The study found that only 76% of the patients achieved a low cardiovascular risk score, 19% were at high risk, and 5% were at extremely high risk. Among Italian women, 28.4% and 6.2% were at high and extremely high risk, respectively, while these proportions were 7.7% and 3.8% among immigrant women (Figure 2). Although immigrant women had better glycemic control (P=0.032), the overall achievement rates for hypertension and lipid control were low, particularly among patients with high CVR.
Research Conclusion
This study reveals that even with cardiovascular screening, the achievement rates for metabolic and cardiovascular health targets among HIV-infected women are suboptimal, especially among immigrant women. The study calls for more aggressive pharmacological interventions, patient adherence assessments, and the promotion of healthy lifestyles. Additionally, redesigning existing healthcare models to better meet the comprehensive health needs of HIV-infected women has become an urgent priority.

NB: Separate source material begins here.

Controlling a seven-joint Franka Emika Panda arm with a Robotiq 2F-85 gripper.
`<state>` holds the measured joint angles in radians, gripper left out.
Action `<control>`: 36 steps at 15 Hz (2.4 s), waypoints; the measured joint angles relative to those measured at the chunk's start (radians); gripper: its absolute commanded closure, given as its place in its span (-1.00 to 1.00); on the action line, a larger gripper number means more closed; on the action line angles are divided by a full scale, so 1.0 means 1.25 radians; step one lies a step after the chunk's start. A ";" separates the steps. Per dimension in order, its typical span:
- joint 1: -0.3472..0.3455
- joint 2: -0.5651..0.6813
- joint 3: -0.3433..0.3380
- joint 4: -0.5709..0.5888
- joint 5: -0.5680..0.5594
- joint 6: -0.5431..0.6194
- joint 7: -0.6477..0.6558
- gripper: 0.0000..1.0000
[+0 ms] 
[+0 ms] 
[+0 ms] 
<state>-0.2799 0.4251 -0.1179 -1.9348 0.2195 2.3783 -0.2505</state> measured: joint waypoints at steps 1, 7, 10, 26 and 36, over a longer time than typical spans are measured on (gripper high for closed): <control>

This finding sounds an alarm for the health management of HIV-infected women, emphasizing the importance of strengthening interventions for cardiovascular and metabolic health in future research and clinical practice.
Expert Commentary
While the first two studies have enhanced our understanding of non-AIDS-related complications, this study highlights the gap between ideal and actual achievement in metabolic-related targets. The study, conducted in Italy, reflects the global situation in the treatment and management of metabolic-related complications among HIV patients. It indicates that proactive interventions and target achievement for critical metabolic indicators such as blood pressure, lipids, and blood glucose are far from sufficient among the broader HIV-infected population. In this study, the target achievement rates for lipid and blood pressure control were 5% and 25%, respectively, compared to ideal treatment goals.
Knowing is easy; doing is hard, especially for the HIV population that is just beginning to manage metabolic complications. Whether from a doctor’s awareness, patient education, or practical actions in doctor-patient collaborative management, the treatment intervention and standard management of metabolic complications still have a long way to go.